Task prompt |
When a line in the listing contains the string "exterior", pick it out and copy it.

**** The data ****

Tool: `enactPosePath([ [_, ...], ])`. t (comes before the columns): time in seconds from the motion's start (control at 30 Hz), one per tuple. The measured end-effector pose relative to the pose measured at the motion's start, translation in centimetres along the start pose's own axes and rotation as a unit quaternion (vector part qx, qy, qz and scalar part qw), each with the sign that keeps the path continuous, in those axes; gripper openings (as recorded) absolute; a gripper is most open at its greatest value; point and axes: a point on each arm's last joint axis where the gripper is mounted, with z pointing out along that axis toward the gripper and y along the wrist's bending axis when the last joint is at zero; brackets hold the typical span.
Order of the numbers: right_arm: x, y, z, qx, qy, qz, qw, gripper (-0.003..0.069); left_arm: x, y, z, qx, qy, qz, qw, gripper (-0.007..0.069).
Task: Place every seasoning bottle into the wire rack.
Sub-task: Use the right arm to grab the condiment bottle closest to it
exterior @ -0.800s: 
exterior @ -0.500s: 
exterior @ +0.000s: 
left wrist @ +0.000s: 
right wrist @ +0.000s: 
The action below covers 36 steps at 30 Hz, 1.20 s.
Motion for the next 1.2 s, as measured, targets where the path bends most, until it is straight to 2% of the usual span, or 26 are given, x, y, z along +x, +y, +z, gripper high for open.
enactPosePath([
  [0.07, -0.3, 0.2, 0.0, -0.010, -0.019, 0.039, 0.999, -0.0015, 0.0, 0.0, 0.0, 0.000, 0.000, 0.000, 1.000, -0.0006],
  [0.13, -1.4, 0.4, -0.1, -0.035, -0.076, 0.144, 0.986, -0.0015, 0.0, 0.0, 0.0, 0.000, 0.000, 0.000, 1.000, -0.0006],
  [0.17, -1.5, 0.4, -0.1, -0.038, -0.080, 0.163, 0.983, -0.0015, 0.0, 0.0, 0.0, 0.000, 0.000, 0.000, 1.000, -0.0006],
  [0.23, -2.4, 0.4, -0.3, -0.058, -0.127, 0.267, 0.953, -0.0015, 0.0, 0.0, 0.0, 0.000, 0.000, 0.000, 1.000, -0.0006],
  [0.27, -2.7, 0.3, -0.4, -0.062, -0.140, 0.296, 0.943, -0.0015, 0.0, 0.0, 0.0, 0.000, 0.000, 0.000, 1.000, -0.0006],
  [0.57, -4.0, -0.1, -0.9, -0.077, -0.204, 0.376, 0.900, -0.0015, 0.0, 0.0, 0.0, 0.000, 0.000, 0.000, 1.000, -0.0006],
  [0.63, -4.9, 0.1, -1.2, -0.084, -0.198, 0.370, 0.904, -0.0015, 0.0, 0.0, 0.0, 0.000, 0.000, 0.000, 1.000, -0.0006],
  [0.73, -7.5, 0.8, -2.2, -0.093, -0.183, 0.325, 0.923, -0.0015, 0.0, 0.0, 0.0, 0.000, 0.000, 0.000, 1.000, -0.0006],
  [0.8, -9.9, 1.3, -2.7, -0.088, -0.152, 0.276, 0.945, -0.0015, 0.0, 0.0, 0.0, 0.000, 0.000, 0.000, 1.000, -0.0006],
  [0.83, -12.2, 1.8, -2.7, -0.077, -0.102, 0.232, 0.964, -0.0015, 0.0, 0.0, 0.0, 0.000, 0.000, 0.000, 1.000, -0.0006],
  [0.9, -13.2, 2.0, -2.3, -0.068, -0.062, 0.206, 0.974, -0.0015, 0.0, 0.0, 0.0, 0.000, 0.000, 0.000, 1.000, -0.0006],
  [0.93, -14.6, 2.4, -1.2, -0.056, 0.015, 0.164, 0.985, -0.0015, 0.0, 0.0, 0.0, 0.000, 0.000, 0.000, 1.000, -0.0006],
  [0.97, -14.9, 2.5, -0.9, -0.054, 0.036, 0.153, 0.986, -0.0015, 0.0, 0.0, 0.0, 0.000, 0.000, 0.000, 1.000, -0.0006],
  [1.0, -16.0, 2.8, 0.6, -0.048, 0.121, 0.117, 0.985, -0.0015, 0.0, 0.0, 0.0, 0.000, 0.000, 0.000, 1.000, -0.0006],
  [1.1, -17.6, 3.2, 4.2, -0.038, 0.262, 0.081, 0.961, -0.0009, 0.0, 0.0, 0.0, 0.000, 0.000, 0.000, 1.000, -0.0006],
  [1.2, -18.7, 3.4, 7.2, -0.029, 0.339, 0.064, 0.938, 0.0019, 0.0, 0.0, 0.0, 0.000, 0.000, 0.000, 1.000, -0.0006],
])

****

Your response |
exterior @ -0.800s: 
exterior @ -0.500s: 
exterior @ +0.000s: 

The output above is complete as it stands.